The endoscope is first tested with fluorescent microspheres. The $6\text{-}\mu \mathrm{m}$ -diam microspheres are shown in Fig. 8a . Bovine knee joint cartilage is also imaged with the endoscope. The structure is shown in the white-light microscope photo in Fig. 8e. The outer zone is cartilage with chondrocytes located in oblong spaces of lacunae. The inner zone is loose bone structure with large spaces. The sample is stained with fluorescein. Using the MPM endoscope, both the outer cartilage zone and the inner bone zone are imaged. The large spacing in the bone zone is observed in the MPM image, as shown in Fig. 8b. The oblong lacunae and chondrocytes are clearly observed with the MPM endoscope, as shown in Figs. 8c and 8d. The MPM images shown in Fig. 8 are acquired with the packaged probe. The MPM images have $128\times 128\text{pixels}$ . The applied voltages to the $x$ and $y$ axes are adjusted between $0\text{to}90\mathrm{V}$ for variable fields of view. The frame rate is $0.25\mathrm{Hz}$ when the $x$ and $y$ axes scan at 64 and $0.25\mathrm{Hz}$ , respectively. The current frame rate is mainly limited by the low signal level of MPM. The current image resolution is $\sim 2\mu \mathrm{m}$ , which has not yet reached the full potential of the $2\text{-}\mathrm{mm}$ MEMS mirror. The possible reasons could be that the focal length of the aspheric lens is too long, the chromatic aberration from the focusing lens is high, and the aperture of the MEMS mirror has not been fully illuminated. For future improvement, an achromatic focusing lens with shorter focal length can be used and the beam diameter can be expanded to fully illuminate the MEMS mirror.
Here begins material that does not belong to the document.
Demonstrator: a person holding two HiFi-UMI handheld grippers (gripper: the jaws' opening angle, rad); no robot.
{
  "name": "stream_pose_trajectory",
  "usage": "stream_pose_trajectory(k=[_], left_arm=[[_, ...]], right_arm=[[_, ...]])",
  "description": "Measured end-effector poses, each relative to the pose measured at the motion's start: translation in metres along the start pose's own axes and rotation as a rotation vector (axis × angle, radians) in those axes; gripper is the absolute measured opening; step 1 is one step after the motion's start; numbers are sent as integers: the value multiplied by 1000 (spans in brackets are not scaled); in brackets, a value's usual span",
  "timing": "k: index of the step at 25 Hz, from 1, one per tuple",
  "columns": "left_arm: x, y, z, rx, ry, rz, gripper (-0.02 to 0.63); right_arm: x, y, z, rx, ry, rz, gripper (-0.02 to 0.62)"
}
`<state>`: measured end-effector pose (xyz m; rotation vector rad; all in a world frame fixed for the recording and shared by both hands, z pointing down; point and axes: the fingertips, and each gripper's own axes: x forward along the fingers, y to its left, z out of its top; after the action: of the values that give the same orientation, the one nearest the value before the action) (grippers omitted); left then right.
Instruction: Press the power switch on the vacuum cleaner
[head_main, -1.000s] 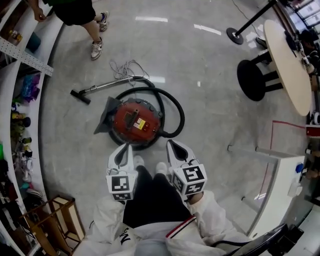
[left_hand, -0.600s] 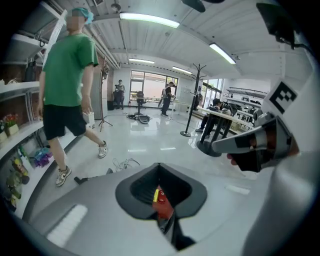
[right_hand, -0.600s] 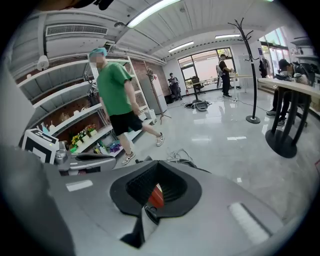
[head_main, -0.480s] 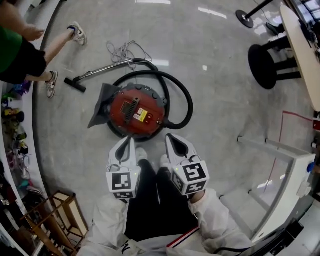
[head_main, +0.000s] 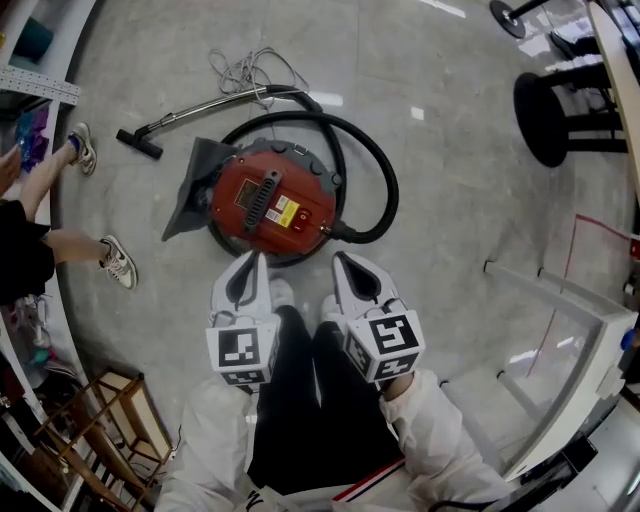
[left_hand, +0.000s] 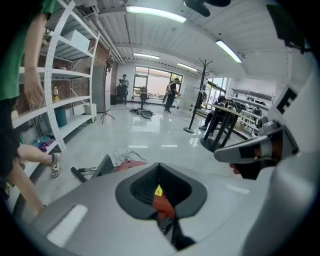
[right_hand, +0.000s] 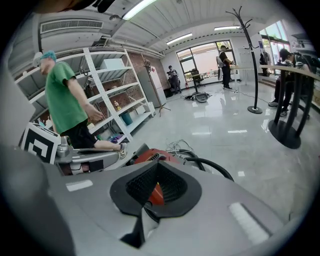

We anticipate that the resolution can be improved to $\sim 1\mu \mathrm{m}$ using our MEMS mirror.

Fig. 8

MPM images of fluorescent microspheres and bovine knee joint cartilage obtained with the endoscopic MPM system. (a) $6\text{-}\mu \mathrm{m}$ beads; (b) bone structure; (c) and (d) chondrocytes; (e) white light microscope photo showing the bovine knee joint cartilage sample.

6.

Conclusions

In conclusion, we have designed an endoscopic MPM system that utilizes a two-axis gimbal-less MEMS scanner and double-cladding photonic crystal fiber (DCPCF). The MEMS mirror features a large mirror size while maintaining fast scanning speed and point-to-point scanning capabilities. The maximum number of resolvable focal spots of the MEMS scanner is $720\times 720$ on the $x$ and $y$ axes, which indicates that the MEMS scanner can potentially support high-resolution MPM imaging. We have investigated the dispersion properties and dispersion compensation in typical fibers including SMF, hollow-core PBF, and DCPCF. While hollow-core PBF is good for femtosecond pulse delivery because of its low dispersion, it is not suitable for MPM signal collection because of its high attenuation in the visible wavelength range. The DCPCF has high collection efficiency, and its dispersion can be compensated by grating pairs. We have also compared three probe designs and found that design III with a collimation and a focusing lens would provide the optimum imaging performance and packaging flexibility. MPM images from fluorescent microspheres and bovine knee joint cartilage have been acquired and demonstrated using the MPM endoscope.